BEGIN Provided data

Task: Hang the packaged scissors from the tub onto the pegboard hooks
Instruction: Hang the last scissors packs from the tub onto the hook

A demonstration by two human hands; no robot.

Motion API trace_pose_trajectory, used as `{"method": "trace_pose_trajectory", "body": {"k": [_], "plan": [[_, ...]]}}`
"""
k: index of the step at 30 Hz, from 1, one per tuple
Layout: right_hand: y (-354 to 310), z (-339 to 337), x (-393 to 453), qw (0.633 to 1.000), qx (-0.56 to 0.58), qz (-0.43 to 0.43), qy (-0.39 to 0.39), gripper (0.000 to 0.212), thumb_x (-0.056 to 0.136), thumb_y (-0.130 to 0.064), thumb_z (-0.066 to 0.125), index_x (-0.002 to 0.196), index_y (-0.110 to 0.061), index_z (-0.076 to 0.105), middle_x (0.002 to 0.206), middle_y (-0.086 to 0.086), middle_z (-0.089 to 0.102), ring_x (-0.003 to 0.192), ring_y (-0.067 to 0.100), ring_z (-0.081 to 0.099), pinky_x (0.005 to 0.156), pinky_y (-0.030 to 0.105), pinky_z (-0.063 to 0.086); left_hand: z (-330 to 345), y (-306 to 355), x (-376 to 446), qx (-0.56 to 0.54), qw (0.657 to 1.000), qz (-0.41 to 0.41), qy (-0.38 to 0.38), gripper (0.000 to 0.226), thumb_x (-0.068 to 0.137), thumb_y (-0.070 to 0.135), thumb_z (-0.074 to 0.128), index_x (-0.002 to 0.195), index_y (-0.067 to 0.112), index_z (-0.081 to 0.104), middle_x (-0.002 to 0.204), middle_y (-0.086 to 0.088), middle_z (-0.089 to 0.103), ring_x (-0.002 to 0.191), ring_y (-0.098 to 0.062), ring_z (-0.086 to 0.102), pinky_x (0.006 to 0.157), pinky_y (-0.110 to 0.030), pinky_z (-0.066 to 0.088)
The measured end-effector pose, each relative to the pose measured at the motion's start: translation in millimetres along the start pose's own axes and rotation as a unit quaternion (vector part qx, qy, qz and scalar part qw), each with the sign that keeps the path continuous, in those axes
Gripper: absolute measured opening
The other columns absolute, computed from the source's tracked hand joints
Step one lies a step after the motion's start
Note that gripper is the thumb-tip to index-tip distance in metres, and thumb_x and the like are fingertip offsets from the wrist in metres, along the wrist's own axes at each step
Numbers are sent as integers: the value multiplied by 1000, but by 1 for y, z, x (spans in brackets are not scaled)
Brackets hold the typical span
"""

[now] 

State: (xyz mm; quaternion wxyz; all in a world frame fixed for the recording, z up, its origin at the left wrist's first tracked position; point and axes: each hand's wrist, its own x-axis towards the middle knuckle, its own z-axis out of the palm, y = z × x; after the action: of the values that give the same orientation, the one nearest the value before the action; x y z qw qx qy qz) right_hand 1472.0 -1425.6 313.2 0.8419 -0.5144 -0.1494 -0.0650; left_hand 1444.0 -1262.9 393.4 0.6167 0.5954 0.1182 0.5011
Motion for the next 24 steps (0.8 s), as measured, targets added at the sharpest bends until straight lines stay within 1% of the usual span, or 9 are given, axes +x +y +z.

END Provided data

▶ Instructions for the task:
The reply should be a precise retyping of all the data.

▶ Solution to the problem:
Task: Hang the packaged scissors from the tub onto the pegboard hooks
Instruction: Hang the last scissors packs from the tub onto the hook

A demonstration by two human hands; no robot.

Motion API trace_pose_trajectory, used as `{"method": "trace_pose_trajectory", "body": {"k": [_], "plan": [[_, ...]]}}`
"""
k: index of the step at 30 Hz, from 1, one per tuple
Layout: right_hand: y (-354 to 310), z (-339 to 337), x (-393 to 453), qw (0.633 to 1.000), qx (-0.56 to 0.58), qz (-0.43 to 0.43), qy (-0.39 to 0.39), gripper (0.000 to 0.212), thumb_x (-0.056 to 0.136), thumb_y (-0.130 to 0.064), thumb_z (-0.066 to 0.125), index_x (-0.002 to 0.196), index_y (-0.110 to 0.061), index_z (-0.076 to 0.105), middle_x (0.002 to 0.206), middle_y (-0.086 to 0.086), middle_z (-0.089 to 0.102), ring_x (-0.003 to 0.192), ring_y (-0.067 to 0.100), ring_z (-0.081 to 0.099), pinky_x (0.005 to 0.156), pinky_y (-0.030 to 0.105), pinky_z (-0.063 to 0.086); left_hand: z (-330 to 345), y (-306 to 355), x (-376 to 446), qx (-0.56 to 0.54), qw (0.657 to 1.000), qz (-0.41 to 0.41), qy (-0.38 to 0.38), gripper (0.000 to 0.226), thumb_x (-0.068 to 0.137), thumb_y (-0.070 to 0.135), thumb_z (-0.074 to 0.128), index_x (-0.002 to 0.195), index_y (-0.067 to 0.112), index_z (-0.081 to 0.104), middle_x (-0.002 to 0.204), middle_y (-0.086 to 0.088), middle_z (-0.089 to 0.103), ring_x (-0.002 to 0.191), ring_y (-0.098 to 0.062), ring_z (-0.086 to 0.102), pinky_x (0.006 to 0.157), pinky_y (-0.110 to 0.030), pinky_z (-0.066 to 0.088)
The measured end-effector pose, each relative to the pose measured at the motion's start: translation in millimetres along the start pose's own axes and rotation as a unit quaternion (vector part qx, qy, qz and scalar part qw), each with the sign that keeps the path continuous, in those axes
Gripper: absolute measured opening
The other columns absolute, computed from the source's tracked hand joints
Step one lies a step after the motion's start
Note that gripper is the thumb-tip to index-tip distance in metres, and thumb_x and the like are fingertip offsets from the wrist in metres, along the wrist's own axes at each step
Numbers are sent as integers: the value multiplied by 1000, but by 1 for y, z, x (spans in brackets are not scaled)
Brackets hold the typical span
"""

[now] 

State: (xyz mm; quaternion wxyz; all in a world frame fixed for the recording, z up, its origin at the left wrist's first tracked position; point and axes: each hand's wrist, its own x-axis towards the middle knuckle, its own z-axis out of the palm, y = z × x; after the action: of the values that give the same orientation, the one nearest the value before the action; x y z qw qx qy qz) right_hand 1472.0 -1425.6 313.2 0.8419 -0.5144 -0.1494 -0.0650; left_hand 1444.0 -1262.9 393.4 0.6167 0.5954 0.1182 0.5011
Motion for the next 24 steps (0.8 s), as measured, targets added at the sharpest bends until straight lines stay within 1% of the usual span, or 9 are given, axes +x +y +z.

There is nothing more to the output.